Karen Diamond, partner at Diamond Retirement Planning in Winnipeg, agrees. “I love it when people contact me before making a major decision. I consider it an asset because you’re contacting me when something is on your mind, and that’s the most relevant time to discuss significant choices.”
She adds that advisers “are not parents—we’re not going to slap you on wrist when you want to spend.” Instead, your planner will help you to figure out the impact of your decision on your current financial plan, then try to find the most sensible way to execute the decision, if that’s your wish. Consider it a sober-second opinion from a professional with your best interests at heart.
5 reasons financial plans go wrong
Give your plan a fighting chance by avoiding these common mistakes
Your financial plan can get sidetracked for a lot of reasons: a market crash, an unexpected illness, a pension that goes bust. But the following five pitfalls are preventable—avoid them and you can at least give your plan a fighting chance.

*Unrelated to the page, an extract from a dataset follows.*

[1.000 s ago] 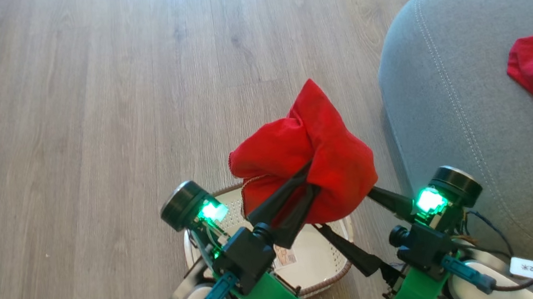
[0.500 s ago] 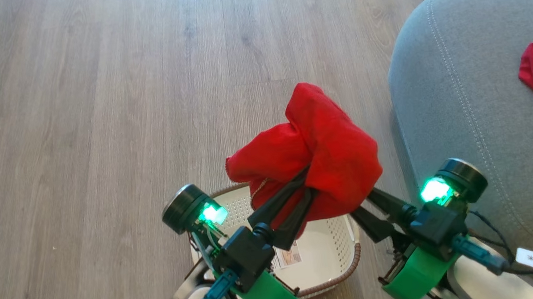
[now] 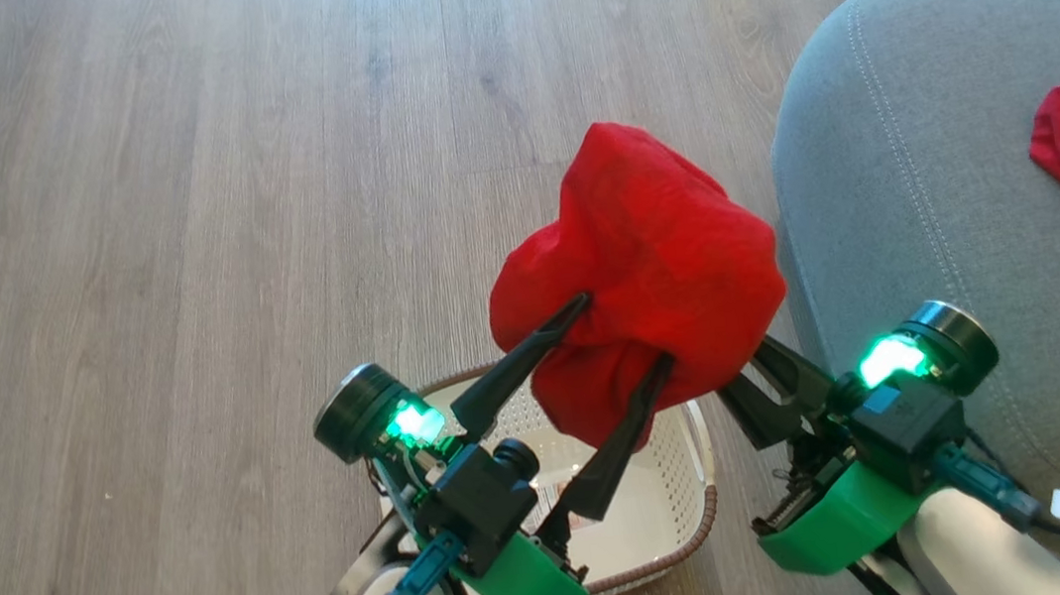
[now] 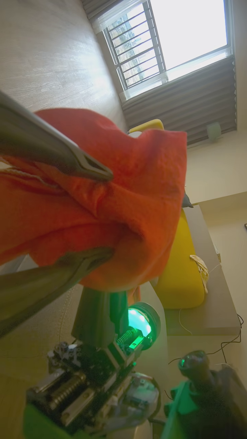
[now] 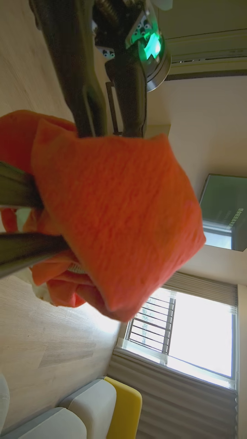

1. You don’t follow your plan
The best plan in the world won’t do you any good at all if you don’t follow it. If you find yourself ignoring your plan completely, you probably have a deeper problem. It could be that you’re simply not ready to change. Or perhaps you haven’t yet identified the right goals.
Don’t feel you have to adopt the same financial goals as everyone else. Whether it’s starting your own business, taking a year off to explore Africa, or retiring to Paris, find the goals that most inspire you, and you’ll find sticking to your plan much easier.
2. Your plan is too ambitious
The main symptom of an unrealistic plan is perpetual overspending, says Karen Diamond, partner at Diamond Retirement Planning. If you consistently go over budget—even by just 10% or 20%—that will have a big impact on your long term projections. It’s better to have a more realistic plan that you stick to than an overly ambitious plan that you can’t follow. Consider asking your adviser to draw up a new plan that requires a bit less saving.
3. You expect sky-high returns
Your adviser probably isn’t the next Warren Buffet, no matter how much you wish he were. That means you should expect market returns at best for equities, and less for fixed income. Better to plan for market returns and be pleasantly surprised if you exceed your expectations than to count on making 12% a year and find out later that you’ll never meet your goals.
4. Your priorities have changed, but not your plan
Your life is a work in progress, and you’ll experience many unexpected twists and turns along the way. Your plan should be a work in progress too. As you age and your priorities change it’s important to let your adviser know so your plan can evolve with you.
5. You’re not talking to your planner enough
Probably the most damaging—and most preventable—plan saboteur is a communication breakdown between you and your adviser. “You have to keep working on the relationship and staying in touch,” says Diamond. She suggests making a list of your top concerns and questions and connecting with your adviser regularly by email, phone, or at the annual face-to-face review. “If you have a communication breakdown, then other problems soon arise and before you know it, the plan and the partnership are derailed.”